[WHAT THE TASK REQUIRES]:
Copy the listing below in full, exactly as given.
######
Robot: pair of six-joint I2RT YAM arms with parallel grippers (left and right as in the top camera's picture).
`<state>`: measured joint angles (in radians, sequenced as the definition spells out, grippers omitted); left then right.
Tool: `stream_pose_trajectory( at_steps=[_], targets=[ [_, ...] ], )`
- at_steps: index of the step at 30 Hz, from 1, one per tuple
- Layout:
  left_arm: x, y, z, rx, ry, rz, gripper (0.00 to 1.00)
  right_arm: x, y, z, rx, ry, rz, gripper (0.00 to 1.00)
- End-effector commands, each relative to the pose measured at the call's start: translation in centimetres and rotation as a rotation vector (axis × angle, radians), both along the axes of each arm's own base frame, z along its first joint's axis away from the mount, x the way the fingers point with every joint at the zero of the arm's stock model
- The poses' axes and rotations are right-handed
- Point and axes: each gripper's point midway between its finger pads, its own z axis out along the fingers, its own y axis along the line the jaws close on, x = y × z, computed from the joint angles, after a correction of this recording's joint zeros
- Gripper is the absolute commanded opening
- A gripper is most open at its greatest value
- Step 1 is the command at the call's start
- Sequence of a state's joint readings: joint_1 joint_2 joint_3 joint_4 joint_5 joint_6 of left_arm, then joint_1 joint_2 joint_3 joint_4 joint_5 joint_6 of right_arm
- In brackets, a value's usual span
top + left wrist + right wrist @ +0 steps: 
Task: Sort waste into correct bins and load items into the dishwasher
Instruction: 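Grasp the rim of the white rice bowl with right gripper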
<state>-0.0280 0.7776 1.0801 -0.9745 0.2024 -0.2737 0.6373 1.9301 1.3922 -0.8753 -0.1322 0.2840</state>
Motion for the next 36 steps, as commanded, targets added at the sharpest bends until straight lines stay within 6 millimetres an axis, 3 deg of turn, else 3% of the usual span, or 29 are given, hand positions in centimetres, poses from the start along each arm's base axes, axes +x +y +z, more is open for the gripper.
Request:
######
[EXPECTED ANSWER]:
Robot: pair of six-joint I2RT YAM arms with parallel grippers (left and right as in the top camera's picture).
`<state>`: measured joint angles (in radians, sequenced as the definition spells out, grippers omitted); left then right.
Tool: `stream_pose_trajectory( at_steps=[_], targets=[ [_, ...] ], )`
- at_steps: index of the step at 30 Hz, from 1, one per tuple
- Layout:
  left_arm: x, y, z, rx, ry, rz, gripper (0.00 to 1.00)
  right_arm: x, y, z, rx, ry, rz, gripper (0.00 to 1.00)
- End-effector commands, each relative to the pose measured at the call's start: translation in centimetres and rotation as a rotation vector (axis × angle, radians), both along the axes of each arm's own base frame, z along its first joint's axis away from the mount, x the way the fingers point with every joint at the zero of the arm's stock model
- The poses' axes and rotations are right-handed
- Point and axes: each gripper's point midway between its finger pads, its own z axis out along the fingers, its own y axis along the line the jaws close on, x = y × z, computed from the joint angles, after a correction of this recording's joint zeros
- Gripper is the absolute commanded opening
- A gripper is most open at its greatest value
- Step 1 is the command at the call's start
- Sequence of a state's joint readings: joint_1 joint_2 joint_3 joint_4 joint_5 joint_6 of left_arm, then joint_1 joint_2 joint_3 joint_4 joint_5 joint_6 of right_arm
- In brackets, a value's usual span
top + left wrist + right wrist @ +0 steps: 
Task: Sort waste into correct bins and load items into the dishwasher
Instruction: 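Grasp the rim of the white rice bowl with right gripper
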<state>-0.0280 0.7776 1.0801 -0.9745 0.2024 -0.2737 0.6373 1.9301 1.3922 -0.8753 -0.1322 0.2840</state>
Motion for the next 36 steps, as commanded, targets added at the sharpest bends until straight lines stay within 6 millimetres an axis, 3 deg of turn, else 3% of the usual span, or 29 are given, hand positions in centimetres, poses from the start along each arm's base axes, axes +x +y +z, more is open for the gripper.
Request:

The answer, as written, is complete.